The WOKEISTS call it equity. Equity is different from equality. Equity attempts to award equality based on external or visible factors. Equity replaces merit and stifles innovation and talent. Equity is a bureaucratic and technocratic ideology designed to remove individual creativity, self determination, and the nebulous concept of personal freedom.
Wear your mask!
Take the injections!
Just die as directed!
Or else!
Kurt Vonnegut is often dismissed as a pop science fiction writer with dystopian tendencies. I suspect he was a visionary Liberal that realized that Socialism and Fascism were ideologies that always lurked beneath the shiny surface of prosperous democracies – just as evil quivers beneath and semblance of good. Why not explore the notions of equality, equal opportunity, and anti-intellectualism. In most Socialist and Fascist states the intellectuals and Libertarians were segregated and then killed for non-compliance. They were an inconvenient 1% of equals that were deemed unequal to the desired 99%. They were easily managed and made equally dead.
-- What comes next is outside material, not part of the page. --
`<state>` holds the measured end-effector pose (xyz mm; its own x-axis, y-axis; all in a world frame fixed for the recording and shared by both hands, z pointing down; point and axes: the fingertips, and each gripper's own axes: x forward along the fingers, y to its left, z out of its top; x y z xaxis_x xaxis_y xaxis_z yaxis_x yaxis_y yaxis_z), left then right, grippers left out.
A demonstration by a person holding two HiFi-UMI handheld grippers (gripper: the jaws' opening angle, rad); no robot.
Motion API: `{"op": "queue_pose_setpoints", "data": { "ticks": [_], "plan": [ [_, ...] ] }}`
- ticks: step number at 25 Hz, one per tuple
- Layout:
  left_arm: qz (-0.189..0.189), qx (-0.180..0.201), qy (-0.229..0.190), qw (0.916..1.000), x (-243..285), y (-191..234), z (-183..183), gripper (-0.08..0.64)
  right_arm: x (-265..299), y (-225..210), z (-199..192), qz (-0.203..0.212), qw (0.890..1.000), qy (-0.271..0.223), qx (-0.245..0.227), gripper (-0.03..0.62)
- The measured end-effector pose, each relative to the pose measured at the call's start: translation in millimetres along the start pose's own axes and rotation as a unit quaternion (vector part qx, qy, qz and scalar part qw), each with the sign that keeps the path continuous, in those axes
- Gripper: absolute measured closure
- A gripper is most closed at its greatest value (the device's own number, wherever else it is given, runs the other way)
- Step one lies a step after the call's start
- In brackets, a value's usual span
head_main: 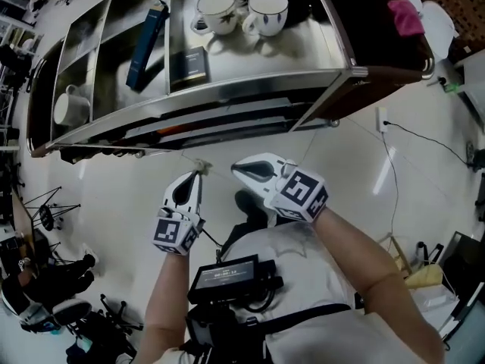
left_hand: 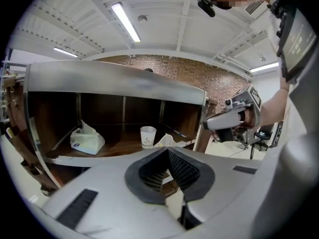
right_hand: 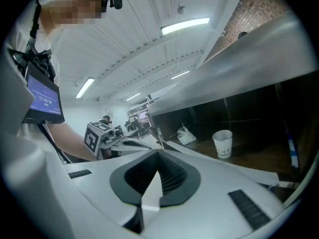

Harrison Bergeron was first published in 1961 in ‘ The Magazine of Fantasy and Science Fiction ‘ and appeared in a collection of Short Stories called ‘ Welcome To The Monkeyhouse ‘ in 1968. The story requires very little explanation as to how current society has been directed to demand equality uber alles and how terrorist governments have led people to believe that some people are more equal than others.
Harrison Bergeron
By Kurt Vonnegut
THE YEAR WAS 2081, and everybody was finally equal. They weren’t only equal before God and the law.
They were equal every which way. Nobody was smarter than anybody else. Nobody was better looking
than anybody else. Nobody was stronger or quicker than anybody else. All this equality was due to the
211th, 212th, and 213th Amendments to the Constitution, and to the unceasing vigilance of agents of the
United States Handicapper General.
Some things about living still weren’t quite right, though. April, for instance, still drove people crazy by
not being springtime. And it was in that clammy month that the H-G men took George and Hazel
Bergeron’s fourteen-year-old son, Harrison, away.
It was tragic, all right, but George and Hazel couldn’t think about it very hard. Hazel had a perfectly
average intelligence, which meant she couldn’t think about anything except in short bursts. And George,
while his intelligence was way above normal, had a little mental handicap radio in his ear. He was required
by law to wear it at all times. It was tuned to a government transmitter. Every twenty seconds or so, the
transmitter would send out some sharp noise to keep people like George from taking unfair advantage of
their brains.
George and Hazel were watching television. There were tears on Hazel’s cheeks, but she’d forgotten for
the moment what they were about .On the television screen were ballerinas.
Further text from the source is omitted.